Supported Models
The Vollo compiler supports PyTorch models that use the following operations:
Operation | Support Notes |
---|---|
Pointwise arithmetic ops | + , - , * , / |
Inequality | > , < , >= , <= |
max and min | |
Clamp ops | clamp , relu |
Matrix multiplication | Linear ; matmul / @ where one side is a constant |
Convolution | Via vollo_torch.nn.PaddedConv1d |
LSTM | Via vollo_torch.nn.LSTM |
Indexing / slicing | Partial square bracket [] support; index_select |
sum | keepdim = True required when summing over data dim |
where | If the where condition is an inequality comparison |
Concatenation | cat , concat |
LayerNorm | |
RMSNorm | via vollo_torch.nn.RMSNorm for torch versions < 2.4 |
Batch Normalization | BatchNorm1d , BatchNorm2d , BatchNorm3d |
transpose | See section below |
squeeze , unsqueeze | |
sqrt | torch.sqrt , torch.rsqrt |
Note that for operations like Dropout
and BatchNorm1d
(which change behaviour at inference time) to be handled correctly, the model should be in eval
mode.
Tensor Memory Format
Vollo supports operations on tensors in data- or channels- last memory format, i.e. the innermost dimension of the tensors should be the data or channels dimension rather than the batch or sequence dimension if there is one. This is because the Vollo accelerator's compute units operate on contiguous vectors (1D tensors) and has limited support for rearranging tensor data, particularly transposing them.

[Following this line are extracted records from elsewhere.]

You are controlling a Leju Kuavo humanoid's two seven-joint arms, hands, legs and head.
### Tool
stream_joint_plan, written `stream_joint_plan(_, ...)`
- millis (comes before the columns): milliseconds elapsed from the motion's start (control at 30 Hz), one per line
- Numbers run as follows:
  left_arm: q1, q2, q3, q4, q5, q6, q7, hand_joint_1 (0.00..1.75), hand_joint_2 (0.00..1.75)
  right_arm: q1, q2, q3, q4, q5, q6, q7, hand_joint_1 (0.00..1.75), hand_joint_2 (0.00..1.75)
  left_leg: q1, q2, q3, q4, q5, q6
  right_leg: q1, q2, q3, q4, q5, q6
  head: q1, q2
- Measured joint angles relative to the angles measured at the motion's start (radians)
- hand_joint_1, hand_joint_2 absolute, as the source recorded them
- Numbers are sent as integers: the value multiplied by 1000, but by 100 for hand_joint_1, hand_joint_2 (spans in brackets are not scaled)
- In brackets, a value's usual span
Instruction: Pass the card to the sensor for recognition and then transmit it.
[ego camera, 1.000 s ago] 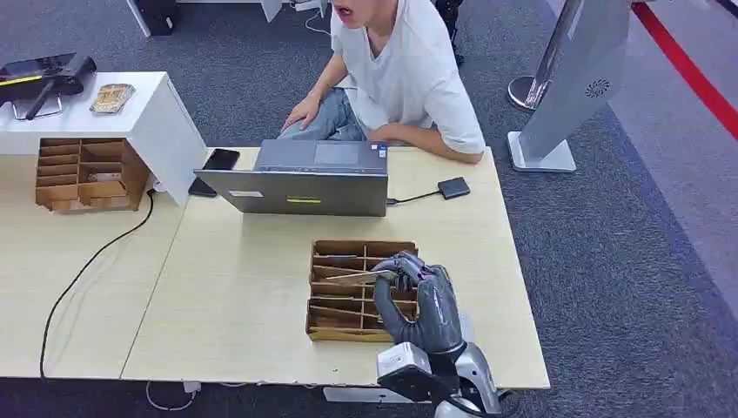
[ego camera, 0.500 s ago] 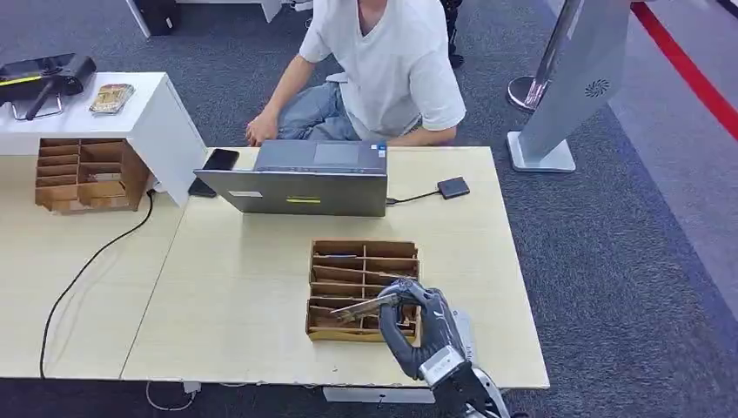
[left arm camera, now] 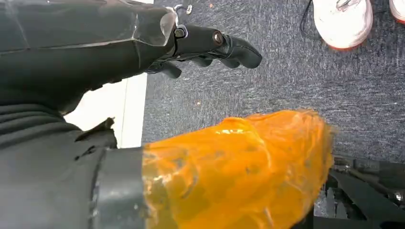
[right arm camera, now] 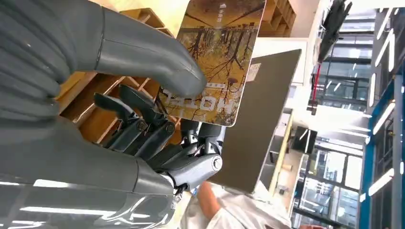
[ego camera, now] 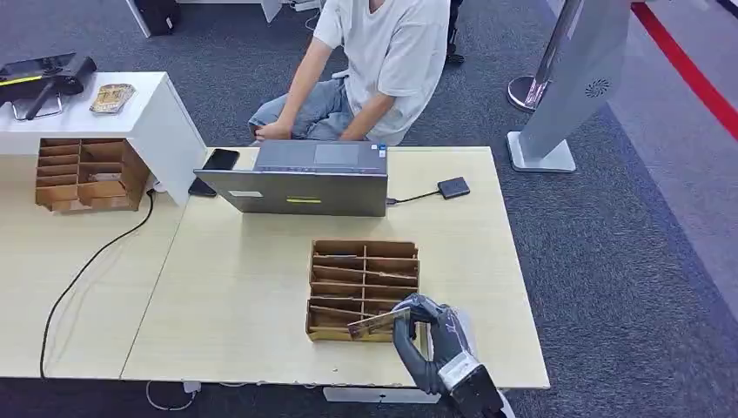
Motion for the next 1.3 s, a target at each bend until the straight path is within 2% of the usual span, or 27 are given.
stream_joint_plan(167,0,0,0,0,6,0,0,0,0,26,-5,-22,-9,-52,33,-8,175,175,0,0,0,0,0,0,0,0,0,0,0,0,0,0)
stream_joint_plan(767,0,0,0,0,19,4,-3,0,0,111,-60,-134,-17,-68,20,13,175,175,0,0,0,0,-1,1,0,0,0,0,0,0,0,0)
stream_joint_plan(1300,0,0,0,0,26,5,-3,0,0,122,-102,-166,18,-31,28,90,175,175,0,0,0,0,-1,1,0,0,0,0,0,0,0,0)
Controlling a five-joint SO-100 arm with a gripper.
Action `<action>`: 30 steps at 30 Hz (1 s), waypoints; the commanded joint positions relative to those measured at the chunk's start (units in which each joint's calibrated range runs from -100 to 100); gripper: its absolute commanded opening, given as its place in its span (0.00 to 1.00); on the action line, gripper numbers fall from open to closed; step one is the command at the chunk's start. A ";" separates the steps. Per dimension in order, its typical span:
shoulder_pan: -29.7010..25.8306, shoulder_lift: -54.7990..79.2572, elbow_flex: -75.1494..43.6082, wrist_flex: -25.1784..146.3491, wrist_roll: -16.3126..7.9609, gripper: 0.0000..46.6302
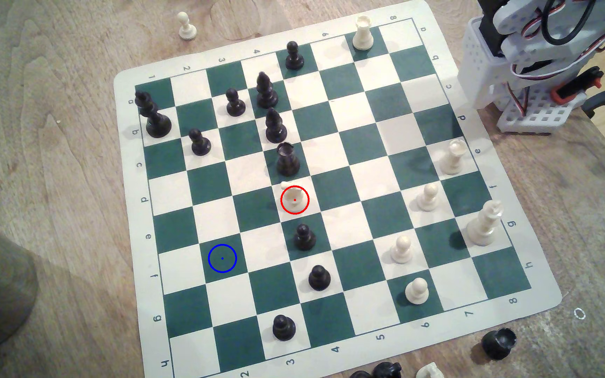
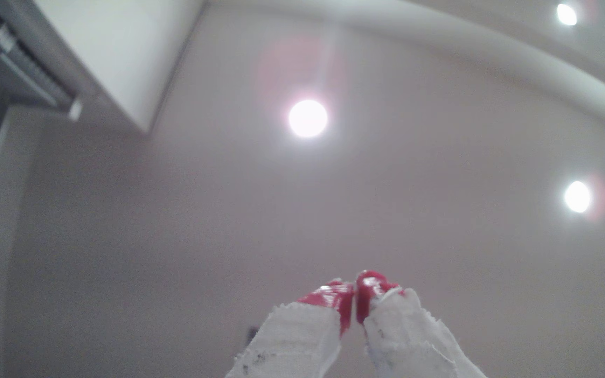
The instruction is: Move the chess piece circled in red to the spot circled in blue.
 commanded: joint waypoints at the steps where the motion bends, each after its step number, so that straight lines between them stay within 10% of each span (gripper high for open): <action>1: 0.66 -0.03 0.81 1.51 0.05 0.00; 30: 2.85 0.14 -26.66 75.80 0.05 0.00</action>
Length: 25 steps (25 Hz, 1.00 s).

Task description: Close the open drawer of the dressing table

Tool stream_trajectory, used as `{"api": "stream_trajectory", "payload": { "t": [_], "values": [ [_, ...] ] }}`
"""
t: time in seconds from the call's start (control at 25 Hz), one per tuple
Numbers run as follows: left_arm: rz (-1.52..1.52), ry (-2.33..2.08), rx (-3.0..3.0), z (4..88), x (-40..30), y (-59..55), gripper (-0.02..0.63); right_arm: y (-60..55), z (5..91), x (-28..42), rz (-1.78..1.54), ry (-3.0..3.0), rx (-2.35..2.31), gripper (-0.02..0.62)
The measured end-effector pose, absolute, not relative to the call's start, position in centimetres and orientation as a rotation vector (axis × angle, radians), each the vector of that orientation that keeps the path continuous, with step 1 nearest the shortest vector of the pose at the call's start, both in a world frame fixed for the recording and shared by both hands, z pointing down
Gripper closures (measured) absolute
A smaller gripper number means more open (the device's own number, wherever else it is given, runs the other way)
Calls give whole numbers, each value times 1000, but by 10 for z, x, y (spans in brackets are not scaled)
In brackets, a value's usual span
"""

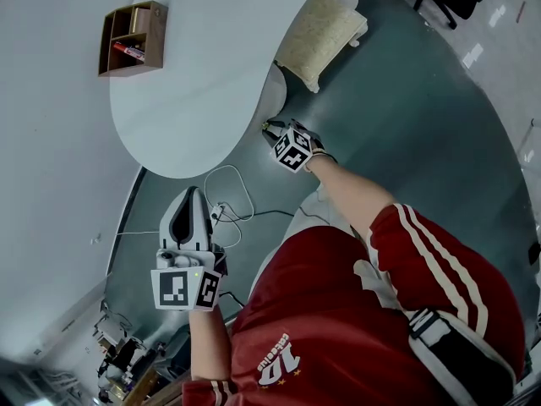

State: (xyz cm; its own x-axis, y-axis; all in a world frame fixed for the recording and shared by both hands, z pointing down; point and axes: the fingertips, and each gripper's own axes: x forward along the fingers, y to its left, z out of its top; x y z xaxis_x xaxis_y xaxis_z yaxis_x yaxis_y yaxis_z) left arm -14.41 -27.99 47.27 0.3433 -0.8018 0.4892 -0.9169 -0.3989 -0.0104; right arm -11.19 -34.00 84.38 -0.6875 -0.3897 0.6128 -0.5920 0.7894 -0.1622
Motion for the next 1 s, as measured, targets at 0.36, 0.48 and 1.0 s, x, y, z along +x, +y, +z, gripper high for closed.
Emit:
{"api": "stream_trajectory", "payload": {
  "t": [0.36,0.48,1.0],
  "values": [
    [627,-1556,2306,483,-158,-281,606,-362,841,-128,439,-2451,753,492],
    [628,-1568,2298,486,-164,-281,605,-371,841,-136,424,-2461,753,492],
    [534,-1641,2203,481,-190,-293,605,-390,841,-153,395,-2467,783,492]
  ]
}}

There are some notable exceptions that do not require channels-last tensors:
- Layers that operate on sequences:
Conv1d
,LSTM
. Vollo supports the same (batch, channels, sequence) memory format that PyTorch uses for these layers, but requires applying the streaming transform to models that contain them. - General matrix multiplication (as opposed to the more restrictive
Linear
):matmul
,@
.
TorchScript
The Vollo compiler supports standard PyTorch modules (torch.nn.Module
); it
does not support TorchScript modules (torch.jit.ScriptModule
).